Aim of the task: The full listing must be reproduced exactly as given.

Information provided:
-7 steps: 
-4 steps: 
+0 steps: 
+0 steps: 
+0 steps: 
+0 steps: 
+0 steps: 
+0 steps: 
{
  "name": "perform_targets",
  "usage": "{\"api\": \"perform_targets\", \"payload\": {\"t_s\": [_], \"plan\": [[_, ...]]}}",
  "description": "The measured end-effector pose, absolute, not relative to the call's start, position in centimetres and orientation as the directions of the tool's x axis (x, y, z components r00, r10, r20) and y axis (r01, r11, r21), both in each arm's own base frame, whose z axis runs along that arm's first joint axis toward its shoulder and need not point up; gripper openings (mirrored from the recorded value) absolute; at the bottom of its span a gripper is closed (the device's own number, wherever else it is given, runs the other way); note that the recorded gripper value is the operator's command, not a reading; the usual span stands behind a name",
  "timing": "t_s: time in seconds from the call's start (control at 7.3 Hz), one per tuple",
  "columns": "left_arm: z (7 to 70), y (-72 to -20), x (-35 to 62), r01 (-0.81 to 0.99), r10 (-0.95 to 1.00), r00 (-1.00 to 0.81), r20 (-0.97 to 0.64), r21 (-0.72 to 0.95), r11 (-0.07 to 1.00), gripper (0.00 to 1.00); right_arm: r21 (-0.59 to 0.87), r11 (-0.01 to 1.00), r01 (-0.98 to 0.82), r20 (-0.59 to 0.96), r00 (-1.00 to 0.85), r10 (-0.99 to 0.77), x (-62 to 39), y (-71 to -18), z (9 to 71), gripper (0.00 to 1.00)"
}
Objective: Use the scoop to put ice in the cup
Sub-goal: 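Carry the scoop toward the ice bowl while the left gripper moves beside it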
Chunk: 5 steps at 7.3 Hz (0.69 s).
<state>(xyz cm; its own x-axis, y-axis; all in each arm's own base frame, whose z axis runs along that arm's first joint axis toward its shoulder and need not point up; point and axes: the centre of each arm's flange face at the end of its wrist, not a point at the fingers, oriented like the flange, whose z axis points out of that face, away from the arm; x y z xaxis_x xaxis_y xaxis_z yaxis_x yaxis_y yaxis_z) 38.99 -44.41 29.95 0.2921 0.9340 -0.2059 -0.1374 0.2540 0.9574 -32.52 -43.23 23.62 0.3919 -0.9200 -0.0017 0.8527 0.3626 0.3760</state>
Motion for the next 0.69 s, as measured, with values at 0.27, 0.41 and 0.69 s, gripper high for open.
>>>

Exercise result:
-7 steps: 
-4 steps: 
+0 steps: 
+0 steps: 
+0 steps: 
+0 steps: 
+0 steps: 
+0 steps: 
{
  "name": "perform_targets",
  "usage": "{\"api\": \"perform_targets\", \"payload\": {\"t_s\": [_], \"plan\": [[_, ...]]}}",
  "description": "The measured end-effector pose, absolute, not relative to the call's start, position in centimetres and orientation as the directions of the tool's x axis (x, y, z components r00, r10, r20) and y axis (r01, r11, r21), both in each arm's own base frame, whose z axis runs along that arm's first joint axis toward its shoulder and need not point up; gripper openings (mirrored from the recorded value) absolute; at the bottom of its span a gripper is closed (the device's own number, wherever else it is given, runs the other way); note that the recorded gripper value is the operator's command, not a reading; the usual span stands behind a name",
  "timing": "t_s: time in seconds from the call's start (control at 7.3 Hz), one per tuple",
  "columns": "left_arm: z (7 to 70), y (-72 to -20), x (-35 to 62), r01 (-0.81 to 0.99), r10 (-0.95 to 1.00), r00 (-1.00 to 0.81), r20 (-0.97 to 0.64), r21 (-0.72 to 0.95), r11 (-0.07 to 1.00), gripper (0.00 to 1.00); right_arm: r21 (-0.59 to 0.87), r11 (-0.01 to 1.00), r01 (-0.98 to 0.82), r20 (-0.59 to 0.96), r00 (-1.00 to 0.85), r10 (-0.99 to 0.77), x (-62 to 39), y (-71 to -18), z (9 to 71), gripper (0.00 to 1.00)"
}
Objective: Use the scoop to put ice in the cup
Sub-goal: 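Carry the scoop toward the ice bowl while the left gripper moves beside it
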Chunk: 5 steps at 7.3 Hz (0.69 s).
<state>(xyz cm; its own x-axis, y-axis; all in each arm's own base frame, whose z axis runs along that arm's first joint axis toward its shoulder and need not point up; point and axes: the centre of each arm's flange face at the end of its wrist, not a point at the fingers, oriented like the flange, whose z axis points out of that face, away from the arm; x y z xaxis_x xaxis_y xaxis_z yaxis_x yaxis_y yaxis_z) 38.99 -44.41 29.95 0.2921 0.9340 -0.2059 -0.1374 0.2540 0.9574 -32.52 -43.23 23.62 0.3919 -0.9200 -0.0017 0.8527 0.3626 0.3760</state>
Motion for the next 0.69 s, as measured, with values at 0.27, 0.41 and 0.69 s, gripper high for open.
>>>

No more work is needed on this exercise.